EXERCISE DIRECTIONS
In the listing below, find the line holding "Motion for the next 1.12" and the line holding "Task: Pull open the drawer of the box". Write out those two lines and all lines between, exactly, and nothing more.

MATERIAL PROVIDED

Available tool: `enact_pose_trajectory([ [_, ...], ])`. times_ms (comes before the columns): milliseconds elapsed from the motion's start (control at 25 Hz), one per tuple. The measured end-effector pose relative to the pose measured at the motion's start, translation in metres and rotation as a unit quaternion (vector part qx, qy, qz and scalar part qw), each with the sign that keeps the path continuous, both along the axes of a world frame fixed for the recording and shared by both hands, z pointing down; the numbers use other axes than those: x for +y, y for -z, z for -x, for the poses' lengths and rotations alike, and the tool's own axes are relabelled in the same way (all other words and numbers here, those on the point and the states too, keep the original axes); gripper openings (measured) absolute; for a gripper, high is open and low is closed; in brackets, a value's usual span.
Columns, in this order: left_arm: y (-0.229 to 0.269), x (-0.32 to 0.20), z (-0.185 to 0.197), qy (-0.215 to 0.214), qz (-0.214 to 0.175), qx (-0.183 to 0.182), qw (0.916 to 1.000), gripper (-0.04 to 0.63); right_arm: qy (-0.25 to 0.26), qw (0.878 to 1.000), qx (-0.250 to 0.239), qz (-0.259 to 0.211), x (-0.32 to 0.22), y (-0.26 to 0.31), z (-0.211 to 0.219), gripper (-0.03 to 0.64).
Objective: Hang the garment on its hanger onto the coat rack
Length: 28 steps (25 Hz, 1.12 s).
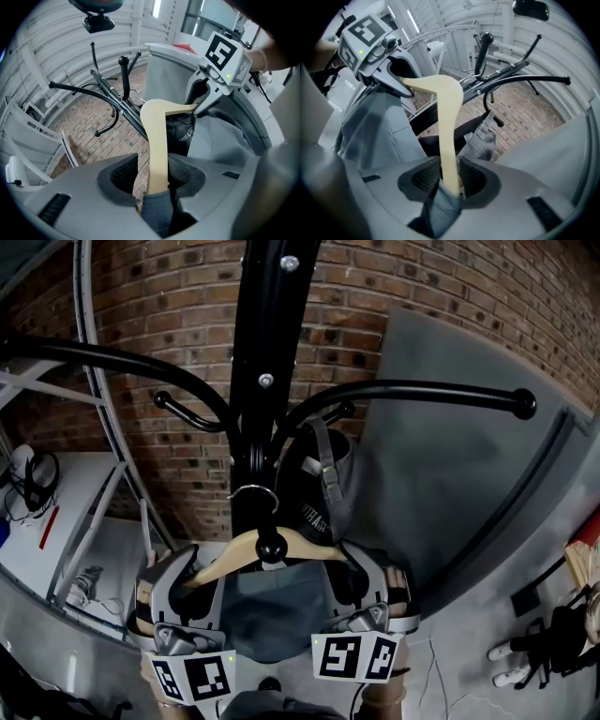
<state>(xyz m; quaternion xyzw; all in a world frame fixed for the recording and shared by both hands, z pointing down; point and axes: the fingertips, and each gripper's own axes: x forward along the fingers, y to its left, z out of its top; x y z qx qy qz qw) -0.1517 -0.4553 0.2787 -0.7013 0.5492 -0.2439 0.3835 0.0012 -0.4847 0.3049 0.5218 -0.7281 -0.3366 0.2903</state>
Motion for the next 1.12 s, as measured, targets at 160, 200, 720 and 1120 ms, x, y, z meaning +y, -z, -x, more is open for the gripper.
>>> enact_pose_trajectory([
  [160,0.000,0.010,0.001,0.009,-0.002,-0.007,0.9999,0.155,0.001,1.000,0.002,-0.001,0.011,0.000,-0.002,0.127],
  [200,0.000,0.013,0.000,0.011,-0.002,-0.008,0.9999,0.155,0.003,1.000,0.003,-0.001,0.015,0.000,-0.003,0.127],
  [720,0.010,0.057,-0.012,0.002,-0.008,0.007,0.9999,0.179,0.015,1.000,-0.006,0.003,0.053,0.004,-0.010,0.122],
  [1120,0.005,0.101,-0.023,-0.009,0.016,0.041,0.9990,0.178,0.047,0.997,-0.054,0.018,0.096,0.008,-0.014,0.064],
])
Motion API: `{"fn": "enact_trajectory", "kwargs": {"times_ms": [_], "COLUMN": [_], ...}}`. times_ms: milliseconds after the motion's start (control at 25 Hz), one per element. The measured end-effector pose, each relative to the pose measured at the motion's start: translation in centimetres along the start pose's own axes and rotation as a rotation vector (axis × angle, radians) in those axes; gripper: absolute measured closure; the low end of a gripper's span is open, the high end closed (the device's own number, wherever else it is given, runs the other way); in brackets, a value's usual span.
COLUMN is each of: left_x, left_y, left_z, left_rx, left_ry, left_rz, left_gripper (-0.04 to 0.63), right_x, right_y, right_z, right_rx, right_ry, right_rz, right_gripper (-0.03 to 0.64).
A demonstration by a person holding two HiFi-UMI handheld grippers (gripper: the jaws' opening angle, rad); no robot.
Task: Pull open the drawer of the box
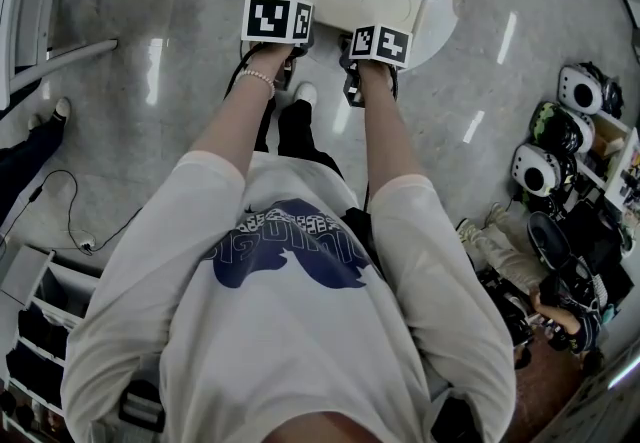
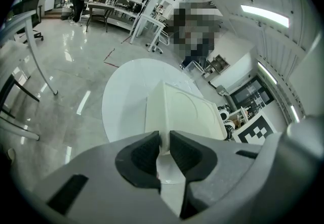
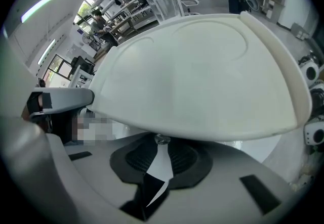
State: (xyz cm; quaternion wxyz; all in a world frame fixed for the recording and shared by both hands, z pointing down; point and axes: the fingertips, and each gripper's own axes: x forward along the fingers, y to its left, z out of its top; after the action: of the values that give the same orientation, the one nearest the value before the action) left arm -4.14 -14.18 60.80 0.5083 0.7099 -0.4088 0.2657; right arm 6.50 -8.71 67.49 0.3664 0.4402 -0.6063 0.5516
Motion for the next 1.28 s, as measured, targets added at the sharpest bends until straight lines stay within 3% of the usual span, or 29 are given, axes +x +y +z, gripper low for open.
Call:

SOLVED EXERCISE
Motion for the next 1.12 s, as measured, targets at 160, 200, 720 and 1120 ms, x, y, z meaning +y, -z, -x, more is open for the gripper.
>>> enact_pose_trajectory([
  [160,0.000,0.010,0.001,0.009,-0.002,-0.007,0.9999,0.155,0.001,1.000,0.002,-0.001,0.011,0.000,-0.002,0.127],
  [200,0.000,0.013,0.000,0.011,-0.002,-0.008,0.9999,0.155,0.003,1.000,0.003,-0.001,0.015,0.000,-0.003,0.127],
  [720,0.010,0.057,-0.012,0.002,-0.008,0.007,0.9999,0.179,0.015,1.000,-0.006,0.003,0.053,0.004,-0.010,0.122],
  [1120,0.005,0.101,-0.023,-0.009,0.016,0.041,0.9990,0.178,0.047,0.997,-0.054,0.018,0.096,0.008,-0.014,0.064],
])
Motion API: `{"fn": "enact_trajectory", "kwargs": {"times_ms": [_], "COLUMN": [_], ...}}`. times_ms: milliseconds after the motion's start (control at 25 Hz), one per element. The measured end-effector pose, each relative to the pose measured at the motion's start: translation in centimetres along the start pose's own axes and rotation as a rotation vector (axis × angle, radians) in those axes; gripper: absolute measured closure; the low end of a gripper's span is open, the high end closed (the device's own number, wherever else it is given, runs the other way); in brackets, a value's usual span.
COLUMN is each of: left_x, left_y, left_z, left_rx, left_ry, left_rz, left_gripper (-0.04 to 0.63), right_x, right_y, right_z, right_rx, right_ry, right_rz, right_gripper (-0.03 to 0.64).
A demonstration by a person holding two HiFi-UMI handheld grippers (gripper: the jaws' opening angle, rad); no robot.
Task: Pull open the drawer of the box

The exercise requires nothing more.